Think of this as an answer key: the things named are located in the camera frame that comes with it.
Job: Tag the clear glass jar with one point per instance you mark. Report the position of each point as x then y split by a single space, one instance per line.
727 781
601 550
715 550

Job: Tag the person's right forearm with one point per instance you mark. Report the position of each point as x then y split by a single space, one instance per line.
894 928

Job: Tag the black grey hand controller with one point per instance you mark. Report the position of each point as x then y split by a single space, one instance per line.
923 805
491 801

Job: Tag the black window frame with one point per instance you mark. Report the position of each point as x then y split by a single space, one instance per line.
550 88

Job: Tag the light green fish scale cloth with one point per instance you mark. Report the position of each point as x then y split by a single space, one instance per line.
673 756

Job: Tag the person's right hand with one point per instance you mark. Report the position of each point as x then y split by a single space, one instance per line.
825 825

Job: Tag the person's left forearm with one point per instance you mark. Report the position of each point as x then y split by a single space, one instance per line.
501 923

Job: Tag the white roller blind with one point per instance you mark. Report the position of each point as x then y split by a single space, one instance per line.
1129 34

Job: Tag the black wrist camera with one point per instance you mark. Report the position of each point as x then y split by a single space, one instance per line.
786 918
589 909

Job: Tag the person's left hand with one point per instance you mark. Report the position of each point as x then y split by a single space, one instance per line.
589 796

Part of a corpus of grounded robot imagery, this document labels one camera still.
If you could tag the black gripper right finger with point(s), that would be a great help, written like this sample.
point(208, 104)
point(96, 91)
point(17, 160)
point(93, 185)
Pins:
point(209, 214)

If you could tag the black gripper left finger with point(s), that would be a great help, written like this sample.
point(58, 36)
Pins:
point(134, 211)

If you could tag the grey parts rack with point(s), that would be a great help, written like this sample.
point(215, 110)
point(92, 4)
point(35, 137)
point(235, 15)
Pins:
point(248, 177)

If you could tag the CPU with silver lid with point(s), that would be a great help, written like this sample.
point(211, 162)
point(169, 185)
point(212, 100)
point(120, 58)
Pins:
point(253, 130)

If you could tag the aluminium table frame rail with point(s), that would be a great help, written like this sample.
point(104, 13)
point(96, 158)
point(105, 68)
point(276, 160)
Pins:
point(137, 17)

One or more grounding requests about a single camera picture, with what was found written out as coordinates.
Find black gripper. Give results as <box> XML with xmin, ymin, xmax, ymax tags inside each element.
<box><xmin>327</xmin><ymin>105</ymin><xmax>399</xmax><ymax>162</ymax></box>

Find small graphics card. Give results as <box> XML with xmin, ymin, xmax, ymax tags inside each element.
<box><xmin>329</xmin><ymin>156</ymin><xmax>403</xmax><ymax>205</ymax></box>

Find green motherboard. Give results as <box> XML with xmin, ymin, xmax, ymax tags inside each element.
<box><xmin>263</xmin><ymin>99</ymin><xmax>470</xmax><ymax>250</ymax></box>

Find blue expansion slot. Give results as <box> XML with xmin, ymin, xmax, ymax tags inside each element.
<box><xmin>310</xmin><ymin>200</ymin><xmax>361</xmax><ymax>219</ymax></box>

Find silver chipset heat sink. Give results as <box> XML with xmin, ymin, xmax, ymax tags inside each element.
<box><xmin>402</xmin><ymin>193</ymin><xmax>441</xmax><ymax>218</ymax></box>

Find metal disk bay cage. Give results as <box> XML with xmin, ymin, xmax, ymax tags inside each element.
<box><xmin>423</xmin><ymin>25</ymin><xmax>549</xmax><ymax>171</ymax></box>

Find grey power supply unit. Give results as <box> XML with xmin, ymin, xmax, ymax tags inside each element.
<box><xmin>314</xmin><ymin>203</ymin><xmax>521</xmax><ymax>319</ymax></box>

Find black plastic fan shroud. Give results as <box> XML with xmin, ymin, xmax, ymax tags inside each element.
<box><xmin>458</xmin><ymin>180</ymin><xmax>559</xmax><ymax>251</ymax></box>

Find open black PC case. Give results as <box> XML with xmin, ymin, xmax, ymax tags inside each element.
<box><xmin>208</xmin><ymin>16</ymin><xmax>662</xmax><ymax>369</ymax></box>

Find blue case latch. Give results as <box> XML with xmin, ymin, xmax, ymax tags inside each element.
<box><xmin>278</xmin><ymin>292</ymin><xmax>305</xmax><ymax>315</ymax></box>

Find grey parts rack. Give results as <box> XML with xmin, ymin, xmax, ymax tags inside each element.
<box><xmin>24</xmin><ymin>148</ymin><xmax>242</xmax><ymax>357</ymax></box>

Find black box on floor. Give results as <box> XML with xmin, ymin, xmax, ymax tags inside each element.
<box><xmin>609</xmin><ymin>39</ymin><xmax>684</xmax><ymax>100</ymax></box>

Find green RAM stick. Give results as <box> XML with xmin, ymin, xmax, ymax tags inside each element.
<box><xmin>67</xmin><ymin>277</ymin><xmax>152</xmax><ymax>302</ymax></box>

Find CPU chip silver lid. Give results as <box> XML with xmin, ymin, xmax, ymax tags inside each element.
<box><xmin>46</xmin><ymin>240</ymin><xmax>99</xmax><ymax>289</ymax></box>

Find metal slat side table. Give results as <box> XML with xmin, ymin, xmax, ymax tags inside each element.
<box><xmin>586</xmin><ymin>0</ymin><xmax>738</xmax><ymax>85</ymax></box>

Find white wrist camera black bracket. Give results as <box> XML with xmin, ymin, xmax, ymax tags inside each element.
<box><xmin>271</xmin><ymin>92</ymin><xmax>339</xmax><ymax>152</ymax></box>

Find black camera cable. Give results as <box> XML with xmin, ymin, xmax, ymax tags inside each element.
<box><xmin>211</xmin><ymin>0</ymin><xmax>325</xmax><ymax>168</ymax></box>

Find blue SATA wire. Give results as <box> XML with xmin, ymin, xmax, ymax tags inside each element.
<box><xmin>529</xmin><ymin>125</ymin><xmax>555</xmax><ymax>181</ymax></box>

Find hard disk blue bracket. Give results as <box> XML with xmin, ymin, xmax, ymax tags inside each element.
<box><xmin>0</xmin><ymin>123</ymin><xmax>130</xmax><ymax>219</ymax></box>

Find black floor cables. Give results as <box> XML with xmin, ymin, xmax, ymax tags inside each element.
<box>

**Instructions for the task:** Gather from the entries above all lines that include the string "disk".

**Expected output:**
Find metal disk bay cage. Give results as <box> XML with xmin, ymin, xmax, ymax tags inside each element.
Find hard disk blue bracket. Give results as <box> XML with xmin, ymin, xmax, ymax tags inside each element.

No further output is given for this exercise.